Это был бал с присутствием особ царской фамилии, и все, что было в столице блестящего и знаменитого, явилось в этот вечер во дворец Лавалей на набережной Невы.
В костюме своей родной Украины княгиня Щербатова была сразу узнана всеми. И так как ее инкогнито было все равно открыто и маска стала бесполезна, она сняла ее и, улыбаясь, болтала с де Барантом. Сын французского посла, явно плененный русской княгиней, держал ее веер и не сводил глаз с ее лица.
— Простите меня, — сказала она вдруг де Баранту, отвечая на поклон Лермонтова, остановившегося перед ней как раз в ту минуту, когда с хоров понеслись звуки первого танца. — Я обещала этот вальс нашему поэту.
Де Барант резко обернулся. Ему было хорошо известно лермонтовское стихотворение, посвященное Пушкину, и гневные строки, в которых говорилось о Дантесе.
Хмурясь и кусая губы, де Барант обменялся с Лермонтовым поклоном. И, хмурясь, смотрел, как легко кружилась эта пара и как развевались в танце алый ментик Лермонтова и белокурые волосы Щербатовой.

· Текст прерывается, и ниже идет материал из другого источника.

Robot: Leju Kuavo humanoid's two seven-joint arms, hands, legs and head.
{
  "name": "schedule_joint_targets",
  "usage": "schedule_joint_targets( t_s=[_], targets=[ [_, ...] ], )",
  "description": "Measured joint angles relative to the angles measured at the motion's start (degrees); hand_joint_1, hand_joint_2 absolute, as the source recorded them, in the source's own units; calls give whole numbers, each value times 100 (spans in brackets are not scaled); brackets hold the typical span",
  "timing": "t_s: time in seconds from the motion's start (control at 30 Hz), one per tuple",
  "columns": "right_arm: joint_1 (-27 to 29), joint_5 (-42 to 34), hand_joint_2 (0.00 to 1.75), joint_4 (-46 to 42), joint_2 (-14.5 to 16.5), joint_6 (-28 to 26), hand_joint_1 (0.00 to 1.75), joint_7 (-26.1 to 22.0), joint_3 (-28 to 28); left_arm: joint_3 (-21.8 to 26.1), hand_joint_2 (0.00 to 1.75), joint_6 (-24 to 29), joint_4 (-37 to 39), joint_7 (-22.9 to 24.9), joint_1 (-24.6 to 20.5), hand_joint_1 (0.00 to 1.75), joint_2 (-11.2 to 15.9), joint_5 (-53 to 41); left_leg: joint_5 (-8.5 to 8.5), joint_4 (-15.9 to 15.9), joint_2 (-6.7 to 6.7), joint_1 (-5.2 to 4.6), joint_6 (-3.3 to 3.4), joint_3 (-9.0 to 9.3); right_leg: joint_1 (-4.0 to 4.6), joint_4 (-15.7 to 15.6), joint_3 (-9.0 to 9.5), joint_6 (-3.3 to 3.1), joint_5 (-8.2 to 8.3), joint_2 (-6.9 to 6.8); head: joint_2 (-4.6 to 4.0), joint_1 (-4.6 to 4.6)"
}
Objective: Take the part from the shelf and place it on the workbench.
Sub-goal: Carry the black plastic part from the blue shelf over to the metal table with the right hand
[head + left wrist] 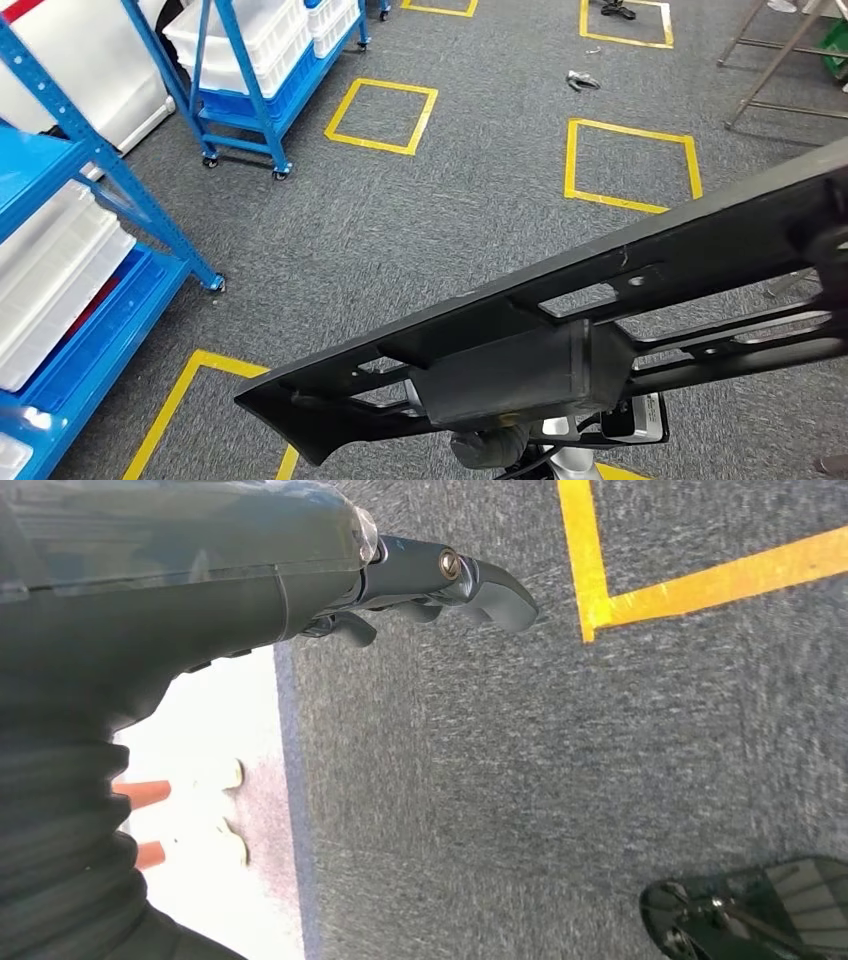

Закончив танец, Лермонтов уступил свою даму Браницкому, и де Барант мог бы пригласить княгиню на третий танец. Но он оставался мрачным и, выйдя из бального зала в соседний, с раздражением наблюдал оттуда за Лермонтовым.
Отсюда были слышны заглушённые звуки музыки и легкий шум скользящих по паркету ног. Лермонтов стоял около колонны, которая почти закрывала его от глаз проходивших мимо гостей.
Доносившийся с хоров какой-то грустный вальс напоминал музыку, слышанную в далеком детстве, — быть может, когда играла ему мать…
— Ах, вот вы где, поэт! — раздался около него веселый голос, и его окружила толпа смеющихся масок.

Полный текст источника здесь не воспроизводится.